The #2 chain is also relatively uniform, and is a bit less dense than #1. Although there are a few slightly uneven loops along the length, they are not really noticeable. The motion and drape are a bit springy with less fluid motion than #1.
The #3 chain is frankly a disappointment to me. The loops are badly deformed and uneven, along the whole length of the piece. The movement is far from fliud – there are slight hitches. It also actually kinks a bit when curved. 

My Conclusions

The bad news first: Sadly, Chain #3 is not acceptable to me. Even though there were less rows so the work is faster and the chain is overal longer,  it didn't lengthen much after drawing, the stitches were uneven, and I don't care for the rustic appearance and movement. It just doesn't look professional to me.
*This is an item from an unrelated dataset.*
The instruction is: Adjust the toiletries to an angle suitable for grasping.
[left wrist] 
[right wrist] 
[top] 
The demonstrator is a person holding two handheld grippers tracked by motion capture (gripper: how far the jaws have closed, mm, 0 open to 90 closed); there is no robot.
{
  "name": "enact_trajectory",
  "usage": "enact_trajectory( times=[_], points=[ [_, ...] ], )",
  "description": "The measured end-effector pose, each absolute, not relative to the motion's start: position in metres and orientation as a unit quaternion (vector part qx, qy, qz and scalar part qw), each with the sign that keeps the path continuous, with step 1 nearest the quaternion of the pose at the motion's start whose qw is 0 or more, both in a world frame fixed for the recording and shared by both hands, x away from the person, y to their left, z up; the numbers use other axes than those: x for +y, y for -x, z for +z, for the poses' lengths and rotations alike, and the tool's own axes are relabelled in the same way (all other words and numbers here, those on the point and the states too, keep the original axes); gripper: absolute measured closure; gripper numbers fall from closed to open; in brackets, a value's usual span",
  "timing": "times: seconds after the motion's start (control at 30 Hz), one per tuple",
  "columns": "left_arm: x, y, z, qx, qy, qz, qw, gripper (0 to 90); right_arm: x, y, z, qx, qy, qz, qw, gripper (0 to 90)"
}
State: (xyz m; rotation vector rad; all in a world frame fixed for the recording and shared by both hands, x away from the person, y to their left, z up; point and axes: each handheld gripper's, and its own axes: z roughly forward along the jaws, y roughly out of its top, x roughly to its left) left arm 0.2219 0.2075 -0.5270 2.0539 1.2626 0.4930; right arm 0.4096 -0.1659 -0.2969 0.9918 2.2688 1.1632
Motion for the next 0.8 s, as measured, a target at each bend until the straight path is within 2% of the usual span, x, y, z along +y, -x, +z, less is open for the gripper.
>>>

Now for the *good news*: Although Chain #1 takes the longest to make due to having more rows, it actually grew the most in length. The work is easy, and the end result is neat and polished, the movement is beautiful.
Chain #2 is virtually the same as Chain #1, including length. It is only a bit less fluid, and has an airier look. However, one would need to build skill before the stitches are evenly sized in while working.
At my skill level,I would use either of these 2 methods for creating Viking knit with confidence.  I would recommend the first method to beginners to gain the skills needed to master this technique.
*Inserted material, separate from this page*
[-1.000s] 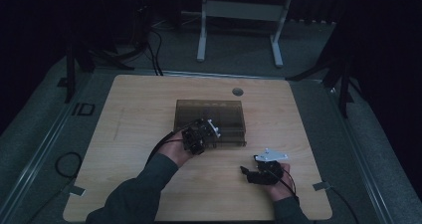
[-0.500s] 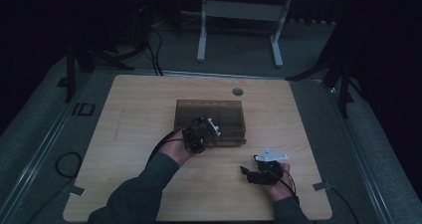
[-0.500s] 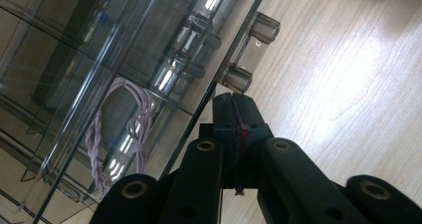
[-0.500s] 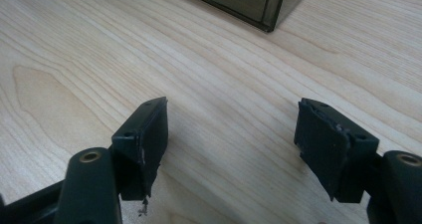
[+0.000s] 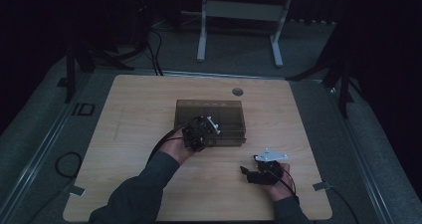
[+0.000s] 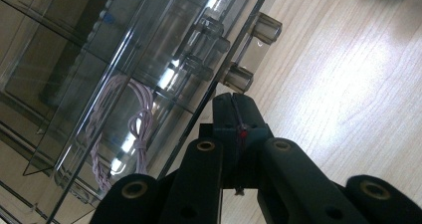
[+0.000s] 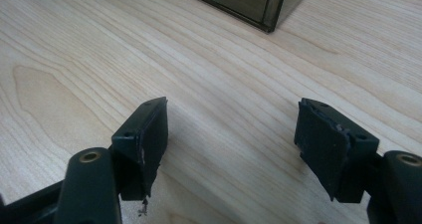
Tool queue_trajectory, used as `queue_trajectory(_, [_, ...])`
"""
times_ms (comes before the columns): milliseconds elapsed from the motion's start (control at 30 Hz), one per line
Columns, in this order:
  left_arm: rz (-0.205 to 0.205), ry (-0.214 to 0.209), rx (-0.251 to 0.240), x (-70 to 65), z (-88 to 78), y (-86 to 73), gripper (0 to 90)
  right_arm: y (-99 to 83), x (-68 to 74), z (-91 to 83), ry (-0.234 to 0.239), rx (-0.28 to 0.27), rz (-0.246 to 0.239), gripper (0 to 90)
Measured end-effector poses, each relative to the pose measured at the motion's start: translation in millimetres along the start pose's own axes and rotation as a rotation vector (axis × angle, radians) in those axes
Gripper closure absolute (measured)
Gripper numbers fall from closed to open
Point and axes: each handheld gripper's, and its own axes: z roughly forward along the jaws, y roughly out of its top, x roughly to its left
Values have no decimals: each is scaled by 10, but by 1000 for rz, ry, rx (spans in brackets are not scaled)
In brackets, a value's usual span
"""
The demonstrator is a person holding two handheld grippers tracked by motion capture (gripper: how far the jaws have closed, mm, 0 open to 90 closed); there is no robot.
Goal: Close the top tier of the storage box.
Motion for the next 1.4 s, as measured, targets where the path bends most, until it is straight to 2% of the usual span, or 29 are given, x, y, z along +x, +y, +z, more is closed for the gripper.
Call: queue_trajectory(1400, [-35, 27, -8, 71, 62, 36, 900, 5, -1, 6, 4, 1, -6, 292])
This whole experiment also answers one more question I have always had: How much Viking Knit can be expected to lengthen during the drawing process.
The ANSWER: I know you may not want to hear this,  but it depends on so many variables which are relative to the *individual* that it is impossible to predict. So just keep on knittin' until you don't want to knit no more!!!!

All in all, I think this girlie did discover that Size DEFINITELY Does Matter!!! 

Go do some experimenting yourself – and HAVE FUN!!!